- _Try it_:
No pictures in the copy. Write out the listing below exactly.

- _Information provided_:
******

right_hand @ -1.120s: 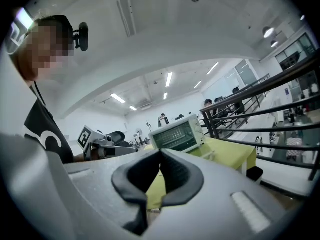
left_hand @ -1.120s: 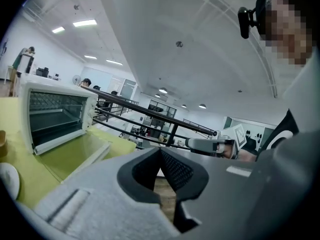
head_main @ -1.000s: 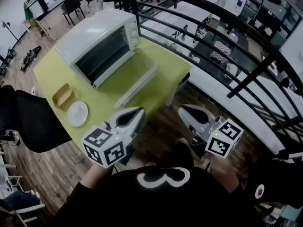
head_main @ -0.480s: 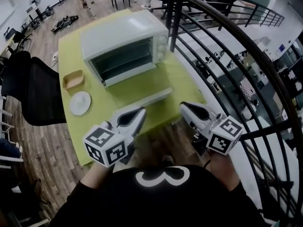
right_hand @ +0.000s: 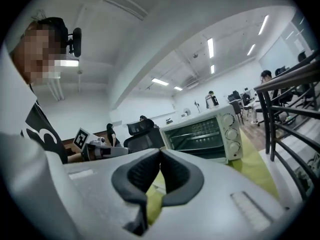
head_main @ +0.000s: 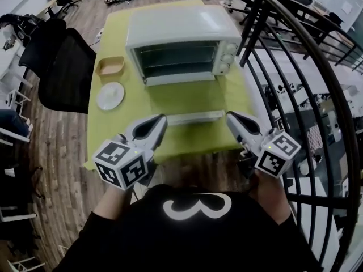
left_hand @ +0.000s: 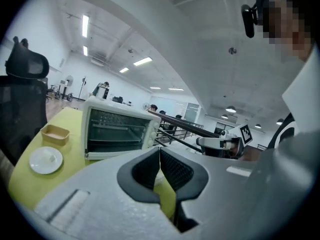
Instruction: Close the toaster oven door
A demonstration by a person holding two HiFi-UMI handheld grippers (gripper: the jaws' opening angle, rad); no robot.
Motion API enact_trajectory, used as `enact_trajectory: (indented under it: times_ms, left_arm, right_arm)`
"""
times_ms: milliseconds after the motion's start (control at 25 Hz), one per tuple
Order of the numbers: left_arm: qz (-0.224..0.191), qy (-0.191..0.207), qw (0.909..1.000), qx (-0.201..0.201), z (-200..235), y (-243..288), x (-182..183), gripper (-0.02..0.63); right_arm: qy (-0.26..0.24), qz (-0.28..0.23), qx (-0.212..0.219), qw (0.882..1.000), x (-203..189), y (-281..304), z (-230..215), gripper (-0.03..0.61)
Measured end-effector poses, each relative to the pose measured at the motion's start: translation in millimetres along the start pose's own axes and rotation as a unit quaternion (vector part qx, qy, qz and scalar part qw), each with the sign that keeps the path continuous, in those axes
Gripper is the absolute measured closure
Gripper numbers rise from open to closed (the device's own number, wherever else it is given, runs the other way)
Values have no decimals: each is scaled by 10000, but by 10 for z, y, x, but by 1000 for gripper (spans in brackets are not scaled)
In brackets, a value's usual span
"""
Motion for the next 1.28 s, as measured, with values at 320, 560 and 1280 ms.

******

- _Result of the exercise_:
right_hand @ -1.120s: 
left_hand @ -1.120s: 
head_main @ -1.000s: 
head_main @ -0.480s: 
right_hand @ +0.000s: 
head_main @ +0.000s: 
left_hand @ +0.000s: 
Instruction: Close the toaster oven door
A demonstration by a person holding two HiFi-UMI handheld grippers (gripper: the jaws' opening angle, rad); no robot.
Motion API enact_trajectory, used as `enact_trajectory: (indented under it: times_ms, left_arm, right_arm)`
"""
times_ms: milliseconds after the motion's start (control at 25 Hz), one per tuple
Order of the numbers: left_arm: qz (-0.224..0.191), qy (-0.191..0.207), qw (0.909..1.000), qx (-0.201..0.201), z (-200..235), y (-243..288), x (-182..183), gripper (-0.02..0.63); right_arm: qy (-0.26..0.24), qz (-0.28..0.23), qx (-0.212..0.219), qw (0.882..1.000), x (-203..189), y (-281..304), z (-230..215), gripper (-0.03..0.61)
Measured end-effector poses, each relative to the pose measured at the motion's start: translation in millimetres along the start pose's own axes and rotation as a unit quaternion (vector part qx, qy, qz and scalar part qw), each with the sign that keeps the path continuous, in those axes
Gripper is the absolute measured closure
Gripper numbers rise from open to closed (the device's own number, wherever else it is given, runs the other way)
Values have no decimals: each is scaled by 10000, but by 10 for z, y, x, but by 1000 for gripper (spans in brackets are not scaled)
In brackets, a value's usual span
"""
Motion for the next 1.28 s, as measured, with values at 320, 560 and 1280 ms.

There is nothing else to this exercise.